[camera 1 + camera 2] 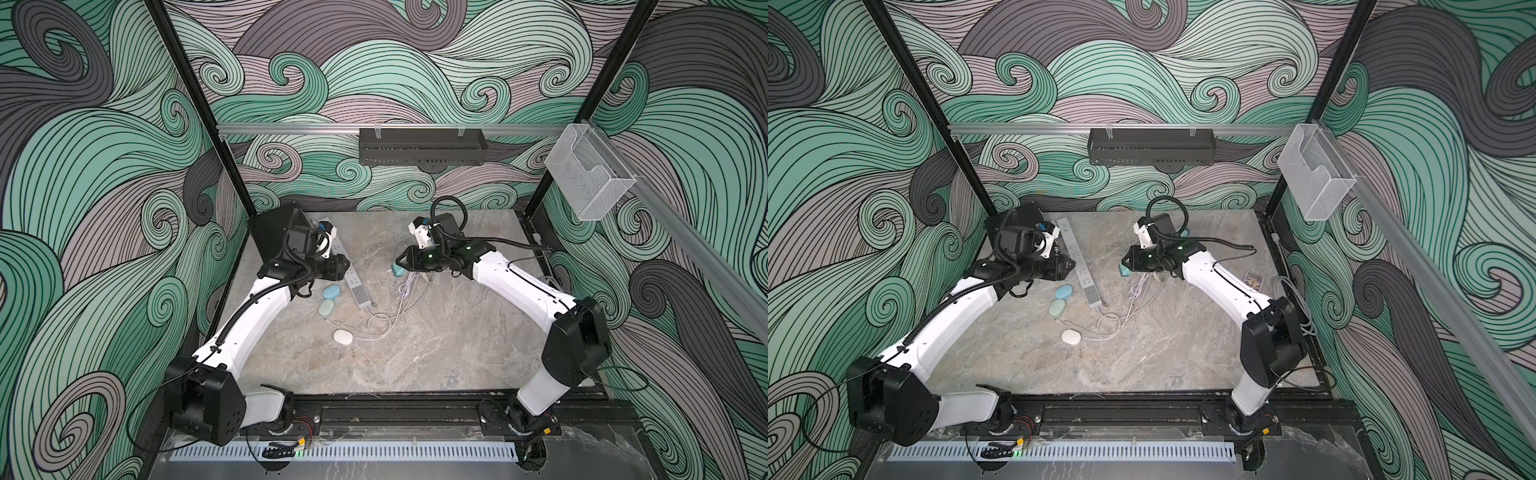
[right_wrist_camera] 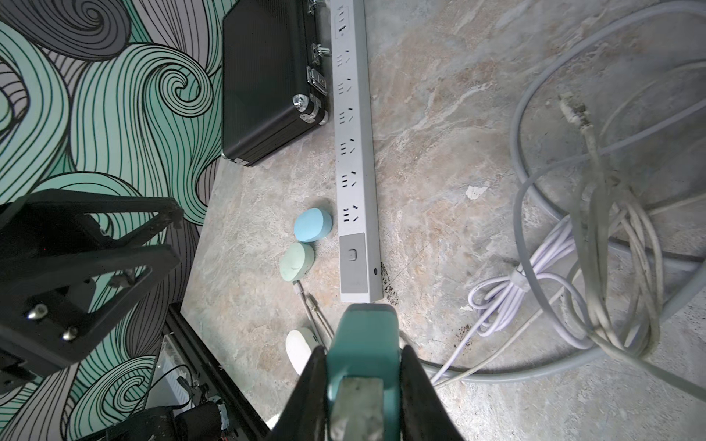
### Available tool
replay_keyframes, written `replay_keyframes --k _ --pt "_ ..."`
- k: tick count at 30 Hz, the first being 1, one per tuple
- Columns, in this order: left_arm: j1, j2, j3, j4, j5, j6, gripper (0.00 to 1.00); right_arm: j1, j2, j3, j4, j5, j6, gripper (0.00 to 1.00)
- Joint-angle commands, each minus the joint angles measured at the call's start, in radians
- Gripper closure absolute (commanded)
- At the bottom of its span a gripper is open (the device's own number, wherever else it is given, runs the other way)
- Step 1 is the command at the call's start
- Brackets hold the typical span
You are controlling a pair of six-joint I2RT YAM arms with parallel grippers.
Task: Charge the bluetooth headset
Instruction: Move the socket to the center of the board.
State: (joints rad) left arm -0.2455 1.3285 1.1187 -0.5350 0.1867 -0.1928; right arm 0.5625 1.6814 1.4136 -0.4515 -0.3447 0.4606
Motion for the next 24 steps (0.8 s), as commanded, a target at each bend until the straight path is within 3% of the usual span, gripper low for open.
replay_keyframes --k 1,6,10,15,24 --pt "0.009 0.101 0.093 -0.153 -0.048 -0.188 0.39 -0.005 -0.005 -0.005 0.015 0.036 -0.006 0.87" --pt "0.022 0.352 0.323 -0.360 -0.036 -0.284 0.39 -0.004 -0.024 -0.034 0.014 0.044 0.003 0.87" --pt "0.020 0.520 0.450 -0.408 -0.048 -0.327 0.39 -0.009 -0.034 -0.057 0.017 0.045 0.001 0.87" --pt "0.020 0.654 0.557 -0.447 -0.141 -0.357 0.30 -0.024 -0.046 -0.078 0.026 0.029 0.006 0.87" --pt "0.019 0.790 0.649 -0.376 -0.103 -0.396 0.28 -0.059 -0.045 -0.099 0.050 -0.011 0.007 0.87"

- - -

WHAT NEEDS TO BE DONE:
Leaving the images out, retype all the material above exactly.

SOLUTION FOR THIS PROBLEM:
[camera 1 + camera 2] 
[right_wrist_camera] 
### Available tool
replay_keyframes, written `replay_keyframes --k _ --pt "_ ..."`
- k: tick count at 30 Hz, the first being 1, one per tuple
- Columns, in this order: left_arm: j1, j2, j3, j4, j5, j6, gripper (0.00 to 1.00); right_arm: j1, j2, j3, j4, j5, j6, gripper (0.00 to 1.00)
- Joint-angle commands, each minus the joint angles measured at the call's start, in radians
- Gripper closure absolute (commanded)
- At the bottom of its span a gripper is open (the device's own number, wherever else it is given, runs the other way)
- Step 1 is the command at the call's start
- Brackets hold the typical span
You are controlling a pair of six-joint I2RT YAM arms with parallel grippers.
Task: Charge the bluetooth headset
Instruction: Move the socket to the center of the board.
State: (joints rad) left arm -0.2455 1.3285 1.1187 -0.5350 0.1867 -0.1928; right arm 0.5625 1.6814 1.4136 -0.4515 -0.3447 0.4606
Motion for the next 24 steps (0.8 s), as commanded, a target at each bend until the straight path is within 3% of the usual span, gripper low for open.
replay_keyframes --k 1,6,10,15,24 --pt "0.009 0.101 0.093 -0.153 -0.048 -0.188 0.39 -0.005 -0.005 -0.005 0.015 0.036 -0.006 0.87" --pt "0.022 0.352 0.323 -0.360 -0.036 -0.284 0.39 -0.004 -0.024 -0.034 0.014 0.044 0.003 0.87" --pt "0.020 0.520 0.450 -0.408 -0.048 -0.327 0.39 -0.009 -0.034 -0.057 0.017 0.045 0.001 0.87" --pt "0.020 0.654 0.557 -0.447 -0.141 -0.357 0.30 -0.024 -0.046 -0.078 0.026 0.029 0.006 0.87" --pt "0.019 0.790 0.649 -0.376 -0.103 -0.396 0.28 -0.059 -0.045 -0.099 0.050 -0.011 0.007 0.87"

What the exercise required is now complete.